Whether it is Victorian India, Tenochtitlan, medieval Bohemia, shogun Japan, the world of The Leopard or Bronze Age Anatolia, this is the air breathed in any court, dense with rank, title, glamor, precedence and surely a hint, here and there, of what is called, even now in palaces, Red Carpet Fever: excitement at being connected with the royal.
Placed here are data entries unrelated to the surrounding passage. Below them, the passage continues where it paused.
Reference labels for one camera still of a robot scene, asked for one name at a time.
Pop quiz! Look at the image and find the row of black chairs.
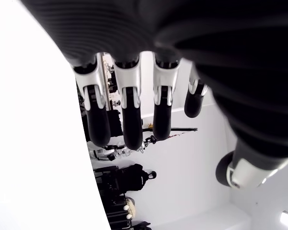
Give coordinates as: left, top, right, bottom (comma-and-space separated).
93, 166, 151, 230

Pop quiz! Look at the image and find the silver standing humanoid robot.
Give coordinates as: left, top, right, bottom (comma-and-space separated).
92, 141, 144, 161

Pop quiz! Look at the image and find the beige plush toy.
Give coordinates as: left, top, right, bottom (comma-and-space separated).
123, 196, 139, 220

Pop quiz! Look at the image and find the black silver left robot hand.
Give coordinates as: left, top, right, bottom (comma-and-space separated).
21, 0, 288, 190

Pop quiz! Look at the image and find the mannequin in black jacket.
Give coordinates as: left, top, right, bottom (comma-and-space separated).
120, 164, 158, 192

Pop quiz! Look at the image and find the black tripod stand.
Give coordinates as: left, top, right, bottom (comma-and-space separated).
141, 126, 199, 146

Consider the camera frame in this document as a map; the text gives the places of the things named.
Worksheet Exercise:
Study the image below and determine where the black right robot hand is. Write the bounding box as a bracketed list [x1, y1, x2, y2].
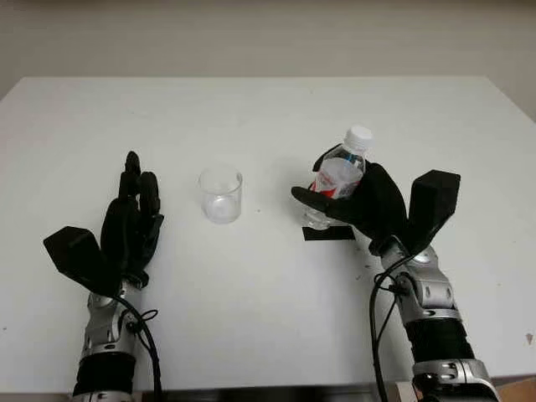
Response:
[290, 144, 410, 255]

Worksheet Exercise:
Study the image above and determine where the clear plastic water bottle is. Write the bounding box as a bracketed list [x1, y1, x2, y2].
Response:
[301, 124, 374, 231]

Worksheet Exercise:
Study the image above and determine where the black tape strip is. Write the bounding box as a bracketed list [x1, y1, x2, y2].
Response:
[301, 225, 357, 243]

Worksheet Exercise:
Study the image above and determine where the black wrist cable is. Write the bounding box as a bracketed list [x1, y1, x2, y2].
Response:
[111, 291, 164, 402]
[368, 250, 416, 402]

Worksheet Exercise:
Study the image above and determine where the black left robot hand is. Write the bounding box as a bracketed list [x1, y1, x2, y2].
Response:
[101, 150, 166, 291]

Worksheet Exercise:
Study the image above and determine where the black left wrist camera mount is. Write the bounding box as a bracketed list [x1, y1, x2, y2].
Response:
[43, 225, 123, 299]

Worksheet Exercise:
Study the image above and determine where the clear glass cup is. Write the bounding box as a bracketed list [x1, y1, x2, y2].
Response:
[198, 164, 244, 226]

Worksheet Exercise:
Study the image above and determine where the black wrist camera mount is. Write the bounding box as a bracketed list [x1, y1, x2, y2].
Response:
[403, 169, 462, 257]
[43, 225, 123, 299]

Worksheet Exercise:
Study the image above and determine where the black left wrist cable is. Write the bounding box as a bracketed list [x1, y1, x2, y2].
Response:
[111, 291, 164, 402]

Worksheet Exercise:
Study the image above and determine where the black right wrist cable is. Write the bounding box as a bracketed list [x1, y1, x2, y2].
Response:
[368, 250, 416, 402]

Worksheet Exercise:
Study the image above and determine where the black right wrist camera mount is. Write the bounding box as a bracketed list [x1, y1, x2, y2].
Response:
[403, 169, 462, 257]

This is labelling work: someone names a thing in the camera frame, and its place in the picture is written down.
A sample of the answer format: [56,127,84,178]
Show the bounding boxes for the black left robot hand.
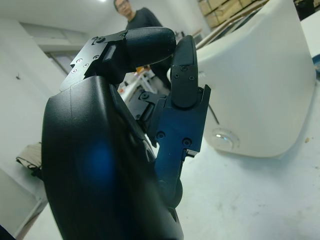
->
[41,26,212,240]

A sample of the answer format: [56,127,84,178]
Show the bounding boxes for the silver toaster dial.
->
[211,127,240,151]

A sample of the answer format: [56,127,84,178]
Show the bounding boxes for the white two-slot toaster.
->
[166,0,318,159]

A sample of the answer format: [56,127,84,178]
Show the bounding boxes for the beige cloth bag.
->
[16,141,44,176]

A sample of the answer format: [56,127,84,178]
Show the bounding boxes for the person's legs with sneakers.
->
[113,0,174,91]

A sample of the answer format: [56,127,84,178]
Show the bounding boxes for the wooden crate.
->
[197,0,272,29]

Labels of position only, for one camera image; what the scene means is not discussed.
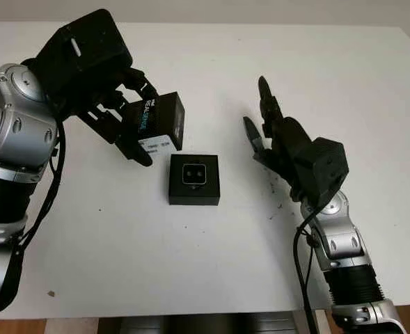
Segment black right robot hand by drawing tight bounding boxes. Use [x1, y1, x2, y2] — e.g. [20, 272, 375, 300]
[242, 75, 313, 195]

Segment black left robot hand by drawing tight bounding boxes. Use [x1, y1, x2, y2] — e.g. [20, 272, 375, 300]
[46, 65, 160, 168]

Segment black RealSense box lid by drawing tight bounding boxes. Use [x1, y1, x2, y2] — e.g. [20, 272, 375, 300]
[123, 92, 187, 157]

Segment small silver depth camera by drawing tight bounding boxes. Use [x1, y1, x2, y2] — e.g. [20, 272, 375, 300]
[182, 163, 207, 185]

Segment dark robot torso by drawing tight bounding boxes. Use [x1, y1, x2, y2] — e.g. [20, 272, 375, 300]
[113, 308, 317, 334]

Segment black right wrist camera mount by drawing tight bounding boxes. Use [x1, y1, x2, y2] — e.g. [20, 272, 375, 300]
[293, 137, 350, 205]

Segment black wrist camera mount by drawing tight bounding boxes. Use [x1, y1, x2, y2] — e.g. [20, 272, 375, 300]
[293, 137, 350, 205]
[37, 8, 134, 95]

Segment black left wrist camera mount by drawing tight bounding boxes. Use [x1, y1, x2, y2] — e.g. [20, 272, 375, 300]
[37, 8, 134, 95]

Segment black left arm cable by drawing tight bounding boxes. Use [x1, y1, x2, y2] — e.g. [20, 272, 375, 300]
[0, 118, 66, 310]

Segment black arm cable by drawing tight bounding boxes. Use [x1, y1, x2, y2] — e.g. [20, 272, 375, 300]
[0, 118, 66, 310]
[293, 203, 326, 334]

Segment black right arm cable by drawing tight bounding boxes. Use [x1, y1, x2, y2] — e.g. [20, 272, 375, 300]
[293, 203, 326, 334]

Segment black camera box base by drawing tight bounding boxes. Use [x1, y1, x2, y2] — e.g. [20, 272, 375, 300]
[168, 154, 221, 207]

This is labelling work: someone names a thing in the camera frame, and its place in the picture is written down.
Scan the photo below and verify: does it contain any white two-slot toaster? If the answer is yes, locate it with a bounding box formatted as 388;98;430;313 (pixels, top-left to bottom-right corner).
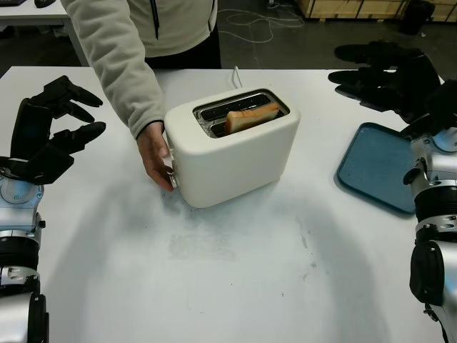
163;88;301;209

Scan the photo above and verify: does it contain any white toaster power cord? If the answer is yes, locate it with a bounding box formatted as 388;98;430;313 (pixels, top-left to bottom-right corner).
231;66;245;89

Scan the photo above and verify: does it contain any toast bread slice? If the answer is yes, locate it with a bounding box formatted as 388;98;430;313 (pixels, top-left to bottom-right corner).
224;105;281;136

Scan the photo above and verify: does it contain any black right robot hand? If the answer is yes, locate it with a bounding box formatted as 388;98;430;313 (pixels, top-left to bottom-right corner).
327;40;443;125

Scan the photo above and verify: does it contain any wooden crate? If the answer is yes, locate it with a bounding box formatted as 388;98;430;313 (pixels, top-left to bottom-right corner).
301;0;457;19

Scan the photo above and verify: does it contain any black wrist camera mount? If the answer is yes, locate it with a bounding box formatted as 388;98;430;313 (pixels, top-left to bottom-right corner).
406;80;457;139
21;144;76;186

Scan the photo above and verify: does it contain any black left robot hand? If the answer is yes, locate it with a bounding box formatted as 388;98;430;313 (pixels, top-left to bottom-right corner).
9;74;107;169

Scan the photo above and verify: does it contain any person's bare hand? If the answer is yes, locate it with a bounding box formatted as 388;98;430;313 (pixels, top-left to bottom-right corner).
136;120;176;193

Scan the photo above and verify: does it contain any person's beige sleeved forearm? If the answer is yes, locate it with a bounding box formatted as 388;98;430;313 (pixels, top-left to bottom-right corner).
59;0;166;139

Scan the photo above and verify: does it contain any black waste bin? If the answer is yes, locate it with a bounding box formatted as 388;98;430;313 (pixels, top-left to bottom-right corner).
399;0;433;36

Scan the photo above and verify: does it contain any blue plastic tray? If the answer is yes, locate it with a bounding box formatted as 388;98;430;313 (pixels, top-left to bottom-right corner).
336;122;418;215

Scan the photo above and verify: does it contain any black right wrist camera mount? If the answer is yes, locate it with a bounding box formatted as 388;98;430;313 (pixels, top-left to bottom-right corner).
406;80;457;139

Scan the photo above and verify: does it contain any white floor cable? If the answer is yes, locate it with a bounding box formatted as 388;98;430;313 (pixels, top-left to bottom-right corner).
217;9;306;44

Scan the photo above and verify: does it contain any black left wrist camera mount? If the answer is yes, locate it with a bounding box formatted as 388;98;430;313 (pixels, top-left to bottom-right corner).
21;144;76;186

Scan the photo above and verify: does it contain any white office desk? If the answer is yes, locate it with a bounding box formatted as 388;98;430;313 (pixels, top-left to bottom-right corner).
0;0;90;67

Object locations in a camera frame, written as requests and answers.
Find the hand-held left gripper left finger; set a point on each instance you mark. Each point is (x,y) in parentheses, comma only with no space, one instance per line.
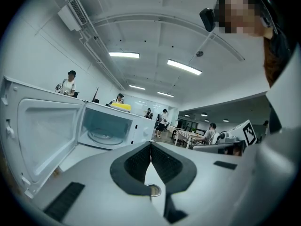
(103,196)

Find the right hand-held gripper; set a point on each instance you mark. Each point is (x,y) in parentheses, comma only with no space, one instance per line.
(247,133)

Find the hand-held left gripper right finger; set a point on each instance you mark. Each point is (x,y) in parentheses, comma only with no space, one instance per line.
(207,192)

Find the clear glass plate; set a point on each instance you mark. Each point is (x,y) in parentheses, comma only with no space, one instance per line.
(105,138)

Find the table with patterned cloth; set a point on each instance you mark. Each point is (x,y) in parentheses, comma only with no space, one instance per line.
(187,134)

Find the white microwave oven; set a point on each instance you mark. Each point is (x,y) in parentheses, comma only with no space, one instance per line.
(47,131)

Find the ceiling light panel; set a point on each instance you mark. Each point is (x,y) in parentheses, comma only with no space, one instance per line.
(124,54)
(137,87)
(165,94)
(184,67)

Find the yellow corn cob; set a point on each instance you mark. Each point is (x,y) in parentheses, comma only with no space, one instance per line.
(121,105)

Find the round ceiling sensor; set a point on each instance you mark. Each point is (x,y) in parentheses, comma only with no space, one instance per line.
(199,53)

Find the brown leaning stick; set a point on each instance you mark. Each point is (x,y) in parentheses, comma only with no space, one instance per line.
(96,93)

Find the person's head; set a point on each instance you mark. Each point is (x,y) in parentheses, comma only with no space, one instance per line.
(240,13)

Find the white air conditioner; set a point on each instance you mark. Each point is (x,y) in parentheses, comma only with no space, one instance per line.
(70,18)
That self-importance surfaces in Homer in the overbrimming superciliousness of the Phaeacians, condescendingly welcoming the shipwrecked seafarer Odysseus to Alcinous’s regal halls. The Phaeacians “never suffer strangers gladly.” They don’t like him much, nor he them. Even here, as he is accepting their hospitality, Homer gives him the traditional epithet he shares with Achilles and Arēs, the god of war: ptoliporthos Odysseus (city-ravaging Odysseus).